In a 1921 “Remember When….” article in the Tribune, one elderly Chicagoan remembered that General Custer had come through town and stayed at the Palmer House on his way to fight the Battle of Little Big Horn in 1876.
It’s often said that Custer thought the battle would be the victory that propelled him towards the presidency. Instead, of course, it became known as Custer’s Last Stand. Custer and five companies of his regiment were wiped out.
Truly, exactly what went on in the battle is shrouded in mystery and conflicting accounts even now. I’m no expert on the story, and it’s hard to think of Chicago as a “Wild West” sort of town, really, but the Windy City has several interesting connections to Custer’s Last Stand, many of which involve the Palmer House Hotel, which is still in operation (though it’s been totally rebuilt since the 1870s).
Besides Custer’s stop there en route to the battle, a mere month after the event, a Tribune reporter ran into a one-armed man in the Palmer House who was wearing a buckskin “blouse” with corduroy pants tucked into his boots (an outfit that turned a few heads in the lobby). It was William S. Bergin, a scout from Ft. Fetterman, who had been on the scene of Little Big Horn shortly after the battle, and had helped bury some 370 dead soldiers in a trench. He told the reporter that many bodies were “shockingly mutilated,” with arms, feet, and ears cut off, in addition to a number who suffered “the most horrible mutilation.” He had helped handle Custer’s own (unmutilated) body and threw cold water on the then-common myth that his heart had been cut out. “He was shot..right through the middle of the head,” he said. “He was also shot through the heart. But the bullet mmust have galnced in a sort of zig-zag direction; he had no other wounds….the Indians use arrows somethimes, but you bet the wounds were caused by solid rifle balls this time.”

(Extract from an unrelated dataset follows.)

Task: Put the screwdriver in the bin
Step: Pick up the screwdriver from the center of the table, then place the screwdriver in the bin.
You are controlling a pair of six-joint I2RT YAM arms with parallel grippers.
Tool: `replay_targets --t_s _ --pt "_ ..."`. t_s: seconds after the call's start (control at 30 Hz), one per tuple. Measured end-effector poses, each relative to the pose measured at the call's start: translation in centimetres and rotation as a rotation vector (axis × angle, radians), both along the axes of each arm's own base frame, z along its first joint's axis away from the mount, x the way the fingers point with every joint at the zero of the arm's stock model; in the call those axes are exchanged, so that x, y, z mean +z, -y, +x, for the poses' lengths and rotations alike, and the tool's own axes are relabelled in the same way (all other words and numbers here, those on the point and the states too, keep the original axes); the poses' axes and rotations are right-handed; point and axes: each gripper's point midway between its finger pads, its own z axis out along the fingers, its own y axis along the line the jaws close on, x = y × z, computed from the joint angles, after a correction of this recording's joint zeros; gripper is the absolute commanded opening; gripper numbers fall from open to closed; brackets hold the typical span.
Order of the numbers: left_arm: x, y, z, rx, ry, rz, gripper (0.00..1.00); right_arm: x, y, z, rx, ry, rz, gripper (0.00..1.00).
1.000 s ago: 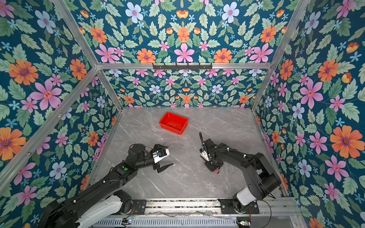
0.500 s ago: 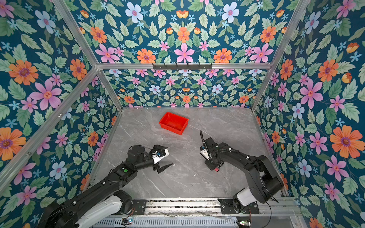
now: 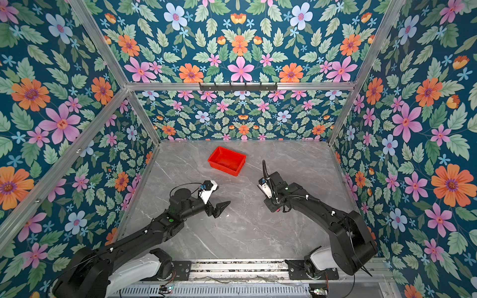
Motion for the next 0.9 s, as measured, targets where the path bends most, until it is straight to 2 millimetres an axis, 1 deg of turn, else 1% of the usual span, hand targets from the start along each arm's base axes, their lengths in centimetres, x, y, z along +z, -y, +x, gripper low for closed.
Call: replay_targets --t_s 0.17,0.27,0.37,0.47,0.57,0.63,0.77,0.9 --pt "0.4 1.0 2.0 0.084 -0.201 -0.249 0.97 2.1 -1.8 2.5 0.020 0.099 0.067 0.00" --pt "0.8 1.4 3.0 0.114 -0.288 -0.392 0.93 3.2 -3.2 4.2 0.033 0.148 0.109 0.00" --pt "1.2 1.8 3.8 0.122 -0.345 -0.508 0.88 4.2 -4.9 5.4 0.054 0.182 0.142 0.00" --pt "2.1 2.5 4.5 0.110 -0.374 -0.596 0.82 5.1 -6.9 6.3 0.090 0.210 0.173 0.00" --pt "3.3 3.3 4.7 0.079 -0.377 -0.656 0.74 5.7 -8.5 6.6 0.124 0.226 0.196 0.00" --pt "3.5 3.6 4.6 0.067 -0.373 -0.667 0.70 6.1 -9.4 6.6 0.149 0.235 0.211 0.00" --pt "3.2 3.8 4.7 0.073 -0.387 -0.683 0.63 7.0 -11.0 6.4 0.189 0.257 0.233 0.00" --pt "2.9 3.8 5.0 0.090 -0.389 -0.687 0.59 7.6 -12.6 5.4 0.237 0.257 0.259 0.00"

The Trib devoted most of the front page of their July 7, 1867 issue to the battle, including a map. The day before, the story had just ben a rumor. The headline now was “Too True.” |
Upon completing the interview, Bergin was accosted by a con artist who claimed to be from the military, and Potter Palmer himself intervened. My understanding is that this is still among the best sources we have to tell us how, exactly, Custer was killed.

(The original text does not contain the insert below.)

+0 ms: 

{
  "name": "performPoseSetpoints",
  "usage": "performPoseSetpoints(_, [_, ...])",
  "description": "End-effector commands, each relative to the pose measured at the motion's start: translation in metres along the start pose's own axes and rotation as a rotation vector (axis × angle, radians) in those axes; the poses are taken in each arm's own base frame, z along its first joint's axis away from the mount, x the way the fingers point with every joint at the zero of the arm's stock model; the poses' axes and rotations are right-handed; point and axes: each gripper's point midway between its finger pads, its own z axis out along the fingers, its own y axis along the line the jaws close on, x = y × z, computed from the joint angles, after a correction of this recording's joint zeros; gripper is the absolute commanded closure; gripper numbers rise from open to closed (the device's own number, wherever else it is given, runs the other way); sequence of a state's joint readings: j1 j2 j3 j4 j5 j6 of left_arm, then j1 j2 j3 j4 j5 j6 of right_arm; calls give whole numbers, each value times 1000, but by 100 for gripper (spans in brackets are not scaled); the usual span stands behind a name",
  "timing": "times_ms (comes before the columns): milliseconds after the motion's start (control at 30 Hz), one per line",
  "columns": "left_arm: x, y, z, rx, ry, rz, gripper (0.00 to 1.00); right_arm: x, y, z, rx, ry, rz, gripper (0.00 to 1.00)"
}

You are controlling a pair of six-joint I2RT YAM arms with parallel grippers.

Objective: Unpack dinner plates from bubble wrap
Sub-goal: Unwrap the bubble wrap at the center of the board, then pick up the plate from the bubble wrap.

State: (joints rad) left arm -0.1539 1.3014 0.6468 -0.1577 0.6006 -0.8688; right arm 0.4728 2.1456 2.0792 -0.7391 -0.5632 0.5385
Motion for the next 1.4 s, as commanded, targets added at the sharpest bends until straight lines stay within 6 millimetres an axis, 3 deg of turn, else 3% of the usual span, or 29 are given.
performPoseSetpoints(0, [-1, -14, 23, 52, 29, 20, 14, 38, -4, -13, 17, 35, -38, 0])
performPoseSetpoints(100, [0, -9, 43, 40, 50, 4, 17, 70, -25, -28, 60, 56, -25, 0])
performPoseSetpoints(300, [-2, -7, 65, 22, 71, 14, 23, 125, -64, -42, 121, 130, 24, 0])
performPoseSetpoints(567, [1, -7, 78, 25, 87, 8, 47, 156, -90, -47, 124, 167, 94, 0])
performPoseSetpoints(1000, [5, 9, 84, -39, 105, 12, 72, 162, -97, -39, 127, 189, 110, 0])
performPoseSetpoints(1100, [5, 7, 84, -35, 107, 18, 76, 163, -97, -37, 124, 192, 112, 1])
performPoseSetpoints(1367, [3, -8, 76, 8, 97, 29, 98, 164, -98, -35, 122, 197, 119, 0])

More famously, the Palmer House was the site of the Reno Court of Inquiry. Major Reno was accused of cowardice in the battle, and personally asked that a court of inquiry be held. The case, which brought forth several eyewitness testimonies right there in the hotel, became one of the military’s most often sited trials of the sort; you can still read all of the testimonies today. I haven’t tried it, but I understand they’re a fascinating read. Reno was eventually exonerated, though by that time he’d already been convicted in the court of public opinion, and many still believe that the whole thing was a sham.
Chicago played another role or in the the history of the Battle of Little Big Horn some decades later.
In 1908, a man in the front row of a re-enactment staged at Riverview, the amusement park, died of his wounds after being accidentally shot by a performer who was apparently using live rounds. Based on surviving accounts, the show featured a lot of exciting stunts and riding tricks (that were probably at at all historically accurate.
Around the same time, three Sioux warriors who had fought in the battle played themselves in On the Little Big Horn – or Custer’s Last Stand, a silent film about the battle that was filmed by Selig Polyscope, with the man-made hills on the Selig backlot near Byron and Claremont filling in for the hilly border of Wyoming and Montana (like nearly all Selig films from Chicago, it’s now lost). The crew was thrilled to meet them and plied them for stories, but their reply was something along the lines of, “Well, it was all over so fast….” The film was shot in Chicago (though some sources erroneously claim it was filmed on the actual battle site), but I couldn’t find any evidence that any theatre here actually showed it!